*WHAT TO PRODUCE*
Using the material below, return exactly the lines between the one holding "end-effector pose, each" and the one holding "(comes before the", inclusive, and no others.

*RECORDS SHOWN*
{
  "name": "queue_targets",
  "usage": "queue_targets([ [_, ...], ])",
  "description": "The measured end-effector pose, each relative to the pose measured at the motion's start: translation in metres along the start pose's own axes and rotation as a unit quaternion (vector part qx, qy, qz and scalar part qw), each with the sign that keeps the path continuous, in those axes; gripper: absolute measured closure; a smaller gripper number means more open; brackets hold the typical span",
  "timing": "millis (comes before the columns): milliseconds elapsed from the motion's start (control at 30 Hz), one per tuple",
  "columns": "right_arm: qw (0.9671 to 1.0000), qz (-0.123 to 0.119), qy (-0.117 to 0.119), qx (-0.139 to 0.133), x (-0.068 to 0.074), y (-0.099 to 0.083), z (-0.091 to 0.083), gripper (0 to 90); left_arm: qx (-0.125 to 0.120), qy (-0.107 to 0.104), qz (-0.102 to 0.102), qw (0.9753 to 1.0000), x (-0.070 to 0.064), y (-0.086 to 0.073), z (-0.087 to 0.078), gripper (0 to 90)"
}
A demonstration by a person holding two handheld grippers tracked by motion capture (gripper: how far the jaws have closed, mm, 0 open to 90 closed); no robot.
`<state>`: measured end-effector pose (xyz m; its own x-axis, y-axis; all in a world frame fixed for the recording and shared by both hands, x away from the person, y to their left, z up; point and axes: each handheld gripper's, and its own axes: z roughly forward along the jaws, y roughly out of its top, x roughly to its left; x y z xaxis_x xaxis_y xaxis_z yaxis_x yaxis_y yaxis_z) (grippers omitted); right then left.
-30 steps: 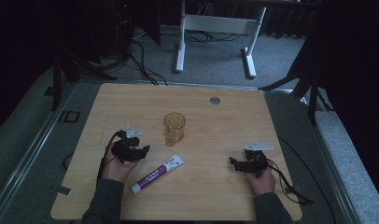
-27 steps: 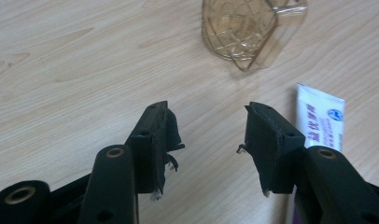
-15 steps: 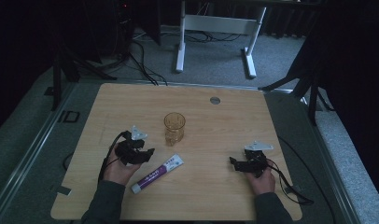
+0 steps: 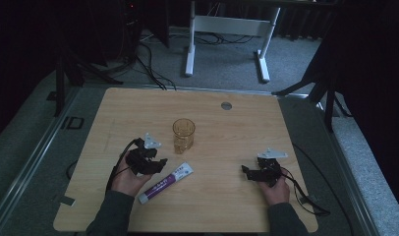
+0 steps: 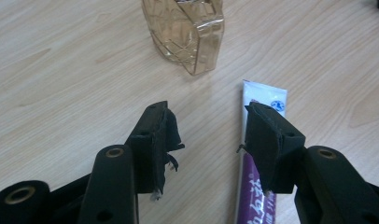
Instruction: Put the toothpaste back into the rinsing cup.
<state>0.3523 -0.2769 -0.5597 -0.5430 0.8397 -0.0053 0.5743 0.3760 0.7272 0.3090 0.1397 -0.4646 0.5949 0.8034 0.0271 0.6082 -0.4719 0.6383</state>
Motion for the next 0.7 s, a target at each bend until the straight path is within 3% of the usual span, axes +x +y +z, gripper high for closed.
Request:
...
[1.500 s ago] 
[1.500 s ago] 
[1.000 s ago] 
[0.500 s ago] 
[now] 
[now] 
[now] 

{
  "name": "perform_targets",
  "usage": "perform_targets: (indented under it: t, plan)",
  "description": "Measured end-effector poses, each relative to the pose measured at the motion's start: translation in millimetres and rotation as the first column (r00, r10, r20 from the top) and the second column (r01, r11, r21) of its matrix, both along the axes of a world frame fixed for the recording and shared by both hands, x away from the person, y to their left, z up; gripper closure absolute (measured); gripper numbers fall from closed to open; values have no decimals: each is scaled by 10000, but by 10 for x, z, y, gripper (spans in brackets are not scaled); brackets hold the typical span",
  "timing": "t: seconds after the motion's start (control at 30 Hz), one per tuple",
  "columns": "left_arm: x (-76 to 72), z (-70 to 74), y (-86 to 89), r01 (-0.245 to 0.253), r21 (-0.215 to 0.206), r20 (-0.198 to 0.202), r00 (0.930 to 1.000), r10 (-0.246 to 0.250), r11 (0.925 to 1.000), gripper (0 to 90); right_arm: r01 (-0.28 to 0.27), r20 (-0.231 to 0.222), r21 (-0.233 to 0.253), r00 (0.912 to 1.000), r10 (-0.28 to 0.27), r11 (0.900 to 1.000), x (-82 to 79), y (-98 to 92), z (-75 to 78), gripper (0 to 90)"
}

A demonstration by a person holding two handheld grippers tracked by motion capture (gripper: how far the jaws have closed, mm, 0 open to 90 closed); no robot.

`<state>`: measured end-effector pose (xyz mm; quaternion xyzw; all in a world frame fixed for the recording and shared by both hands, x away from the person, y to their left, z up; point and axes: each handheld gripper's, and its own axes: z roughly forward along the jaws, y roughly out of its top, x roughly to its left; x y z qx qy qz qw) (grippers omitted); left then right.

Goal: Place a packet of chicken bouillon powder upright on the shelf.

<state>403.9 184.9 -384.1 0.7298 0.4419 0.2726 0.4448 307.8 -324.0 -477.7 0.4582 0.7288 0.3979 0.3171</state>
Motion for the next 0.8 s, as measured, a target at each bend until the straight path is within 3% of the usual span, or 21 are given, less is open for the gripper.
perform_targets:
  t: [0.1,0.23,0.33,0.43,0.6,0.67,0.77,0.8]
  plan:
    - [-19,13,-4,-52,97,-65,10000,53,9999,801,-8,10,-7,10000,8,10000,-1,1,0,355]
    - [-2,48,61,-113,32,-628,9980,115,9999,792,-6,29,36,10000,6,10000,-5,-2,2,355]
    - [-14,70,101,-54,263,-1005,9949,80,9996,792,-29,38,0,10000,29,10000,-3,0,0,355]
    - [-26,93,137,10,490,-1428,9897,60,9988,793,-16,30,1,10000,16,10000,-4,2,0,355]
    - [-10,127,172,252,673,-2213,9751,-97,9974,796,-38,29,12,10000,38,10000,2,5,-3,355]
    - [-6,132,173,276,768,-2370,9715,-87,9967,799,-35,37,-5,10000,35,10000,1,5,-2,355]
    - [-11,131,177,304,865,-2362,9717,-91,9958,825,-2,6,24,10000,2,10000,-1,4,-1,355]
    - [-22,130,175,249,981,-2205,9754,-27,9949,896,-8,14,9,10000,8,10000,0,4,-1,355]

*EXPECTED ANSWER*
  "description": "The measured end-effector pose, each relative to the pose measured at the motion's start: translation in metres along the start pose's own axes and rotation as a unit quaternion (vector part qx, qy, qz and scalar part qw), each with the sign that keeps the path continuous, in those axes; gripper: absolute measured closure; a smaller gripper number means more open; brackets hold the typical span",
  "timing": "millis (comes before the columns): milliseconds elapsed from the motion's start (control at 30 Hz), one per tuple",

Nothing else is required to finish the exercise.